Work, The Joys and the Pains

For the past 3 years I was working at a company called PP (they don't want people to use their name online without their control, so we will call them PP....). Overall it was a really great job, the pay was good and I was able to work from home. But I literally started going insane. I would literally wake up and think, "I would rather be in a hospital, in a coma then waking up right now." And I know I have said that before on here, but yikes. I have never been so depressed in my life.


I was scared of change. I was scared of taking a pay cut. I was scared I would hate my next job just as much. I was scared I wouldn't be able to get hired anywhere else. But my New Years resolution was to have a new job as soon as possible. So I started hunting. My first thought was to become a flight attendant. I applied for a few places, but most were not hiring and would likely not be hiring again any time soon. Most jobs in the field I had been working in for the past three years, customer service, paid more than what I was making at PP, but I knew I would still be miserable. I considered being a nanny, which I had done in the past and loved but would have to take a serious pay cut, plus I couldn't find anything with great hours.
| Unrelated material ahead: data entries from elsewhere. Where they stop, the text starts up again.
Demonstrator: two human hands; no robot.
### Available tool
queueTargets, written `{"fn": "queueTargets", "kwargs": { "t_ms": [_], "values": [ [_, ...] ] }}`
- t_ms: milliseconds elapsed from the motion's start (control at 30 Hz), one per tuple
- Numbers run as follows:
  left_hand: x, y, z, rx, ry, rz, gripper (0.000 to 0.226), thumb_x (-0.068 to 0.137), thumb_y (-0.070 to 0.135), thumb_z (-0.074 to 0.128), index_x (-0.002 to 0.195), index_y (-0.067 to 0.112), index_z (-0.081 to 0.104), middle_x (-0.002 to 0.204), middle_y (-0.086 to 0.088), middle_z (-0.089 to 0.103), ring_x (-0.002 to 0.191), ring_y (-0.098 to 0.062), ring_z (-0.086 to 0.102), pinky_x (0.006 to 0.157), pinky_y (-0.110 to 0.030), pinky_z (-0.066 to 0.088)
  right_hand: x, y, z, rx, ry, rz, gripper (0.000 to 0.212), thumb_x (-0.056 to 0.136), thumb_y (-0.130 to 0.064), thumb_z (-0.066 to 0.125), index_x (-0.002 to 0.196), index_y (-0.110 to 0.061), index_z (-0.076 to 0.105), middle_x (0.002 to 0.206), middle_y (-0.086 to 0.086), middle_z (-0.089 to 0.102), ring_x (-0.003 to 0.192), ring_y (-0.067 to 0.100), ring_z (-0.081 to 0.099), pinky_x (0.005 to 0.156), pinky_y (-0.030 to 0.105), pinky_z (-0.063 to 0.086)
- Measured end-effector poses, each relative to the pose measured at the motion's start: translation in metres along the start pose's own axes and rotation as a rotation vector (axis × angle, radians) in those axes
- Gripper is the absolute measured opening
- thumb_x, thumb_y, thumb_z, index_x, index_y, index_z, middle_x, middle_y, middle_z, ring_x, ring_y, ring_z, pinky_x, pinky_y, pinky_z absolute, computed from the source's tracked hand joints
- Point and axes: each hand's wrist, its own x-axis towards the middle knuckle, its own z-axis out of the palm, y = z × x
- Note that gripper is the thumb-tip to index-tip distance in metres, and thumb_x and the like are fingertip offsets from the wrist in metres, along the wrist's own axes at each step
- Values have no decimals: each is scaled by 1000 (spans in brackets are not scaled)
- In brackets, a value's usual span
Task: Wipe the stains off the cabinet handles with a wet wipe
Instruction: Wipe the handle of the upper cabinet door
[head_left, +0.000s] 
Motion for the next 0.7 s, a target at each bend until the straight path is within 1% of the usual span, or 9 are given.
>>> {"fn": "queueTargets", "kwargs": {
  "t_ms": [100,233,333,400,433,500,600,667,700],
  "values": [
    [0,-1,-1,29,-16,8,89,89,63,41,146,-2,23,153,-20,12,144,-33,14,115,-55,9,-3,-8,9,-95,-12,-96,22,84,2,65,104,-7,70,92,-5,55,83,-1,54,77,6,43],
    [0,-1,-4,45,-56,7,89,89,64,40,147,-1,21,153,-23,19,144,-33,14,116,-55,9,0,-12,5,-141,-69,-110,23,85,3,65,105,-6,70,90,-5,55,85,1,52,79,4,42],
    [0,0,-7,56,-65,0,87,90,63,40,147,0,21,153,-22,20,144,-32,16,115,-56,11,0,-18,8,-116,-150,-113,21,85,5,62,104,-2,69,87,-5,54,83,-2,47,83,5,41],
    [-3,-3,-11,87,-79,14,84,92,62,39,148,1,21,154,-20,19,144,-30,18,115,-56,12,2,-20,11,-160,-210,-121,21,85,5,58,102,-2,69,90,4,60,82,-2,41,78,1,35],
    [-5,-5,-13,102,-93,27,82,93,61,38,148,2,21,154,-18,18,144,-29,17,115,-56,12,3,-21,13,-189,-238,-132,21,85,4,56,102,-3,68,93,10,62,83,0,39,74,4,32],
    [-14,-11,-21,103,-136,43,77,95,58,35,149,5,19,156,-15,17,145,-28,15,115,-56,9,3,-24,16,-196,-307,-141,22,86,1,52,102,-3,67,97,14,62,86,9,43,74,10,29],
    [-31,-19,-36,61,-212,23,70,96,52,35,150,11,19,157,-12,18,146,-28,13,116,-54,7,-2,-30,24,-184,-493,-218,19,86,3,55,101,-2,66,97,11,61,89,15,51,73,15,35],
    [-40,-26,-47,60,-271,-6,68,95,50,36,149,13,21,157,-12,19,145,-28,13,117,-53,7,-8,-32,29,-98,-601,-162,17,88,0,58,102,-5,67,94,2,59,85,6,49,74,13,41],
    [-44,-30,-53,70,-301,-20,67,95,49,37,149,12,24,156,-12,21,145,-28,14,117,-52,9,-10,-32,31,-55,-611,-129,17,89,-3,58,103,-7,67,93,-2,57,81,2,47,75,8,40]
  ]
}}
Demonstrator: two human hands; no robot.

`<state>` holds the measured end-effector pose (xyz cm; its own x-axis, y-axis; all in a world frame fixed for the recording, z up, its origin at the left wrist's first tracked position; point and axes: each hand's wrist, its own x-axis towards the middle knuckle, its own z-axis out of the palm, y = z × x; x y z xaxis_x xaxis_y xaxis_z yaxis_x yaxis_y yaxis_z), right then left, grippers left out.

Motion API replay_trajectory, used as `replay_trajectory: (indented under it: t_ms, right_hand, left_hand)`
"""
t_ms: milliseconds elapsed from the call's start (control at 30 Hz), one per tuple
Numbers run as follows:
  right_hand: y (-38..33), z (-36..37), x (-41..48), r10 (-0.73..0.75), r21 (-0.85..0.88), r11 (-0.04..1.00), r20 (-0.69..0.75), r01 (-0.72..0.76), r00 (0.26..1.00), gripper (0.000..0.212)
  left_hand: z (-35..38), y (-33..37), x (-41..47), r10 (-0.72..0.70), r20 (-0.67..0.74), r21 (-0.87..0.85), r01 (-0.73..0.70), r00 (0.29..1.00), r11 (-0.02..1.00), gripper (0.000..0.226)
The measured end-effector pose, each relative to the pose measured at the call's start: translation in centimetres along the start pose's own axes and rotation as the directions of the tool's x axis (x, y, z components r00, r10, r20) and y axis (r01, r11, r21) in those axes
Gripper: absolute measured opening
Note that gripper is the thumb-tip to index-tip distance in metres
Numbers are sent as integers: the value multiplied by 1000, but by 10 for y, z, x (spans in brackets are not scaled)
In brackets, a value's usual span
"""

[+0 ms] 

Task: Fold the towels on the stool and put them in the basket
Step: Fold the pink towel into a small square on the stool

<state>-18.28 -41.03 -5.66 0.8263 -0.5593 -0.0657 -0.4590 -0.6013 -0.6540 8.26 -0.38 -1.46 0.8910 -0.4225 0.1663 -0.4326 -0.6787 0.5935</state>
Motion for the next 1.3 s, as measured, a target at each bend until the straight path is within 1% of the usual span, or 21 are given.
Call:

So I started looking into substitute teaching. I would take a pay cut, and there was a concern I wouldn't get enough hours because each day really isn't guaranteed, but after a solid month of paperwork I bravely became a substitute teacher and I have to say, I have never been so happy. Every Single Day it is a new adventure and completely different from the last. Plus I never feel emotionally abused like I did on a near daily basis at PP. At a sub, it's usually the opposite, kids are so cute, so loving, and know how to make your day! I do make less, but I work at least 4 days a week (and could easily work 5, but usually choose to take an extra day off) and it's so much more rewarding. Something I could never say about PP.

I was so depressed and remembering thinking it was something wrong with me. I was just thinking too negative. I wasn't being positive enough. But no, with such an emotionally draining job I really believe the only thing I could have done to make the situation better was to leave, and I'm so glad I did. The moment I put my two week notice in I was immediately relieved. I immediately felt better. It was incredible.

I've also been blessed with direction, something I have been searching for. I made the decision I would start school (yes, I am nearly 22 and I am only now starting school, ugh). But I didn't know what I wanted to go to school in. One of the reasons I chose to become a substitute was so I could see if I would enjoy being a teacher, which I really feel I would absolutely love, but I still wasn't for sure. With Dave going into the military who knows where we will be living, who knows how often we will be moving, and deep down I don't feel like I would use the degree as I'd rather be a stay at home and the degree would just get "dusty". One morning on a lovely drive as the sun came up I just felt impressed, Nutrition and Culinary. The more I talk about it, the more I know it is right. If I really need to, I could find a job in the field, but it's something I can use in my everyday life! And once my kids are all in school, then I can get a teaching degree and it will be more worth my while.


If you have stuck through this entire novel, I applaud you. Really, bravo. The main reason I write this is that maybe someone, somewhere, sometime, or even myself in the future, will need to be told that change is OK. And change is necessary. And to not put it off until you are wishing you are in a coma... Or worse.

Be brave. Take the leap. Let go of unnecessary burdens.

1 comment

  1. Way to go, Adria! You are talented and creative and intelligent and will be great in any path you choose to pursue!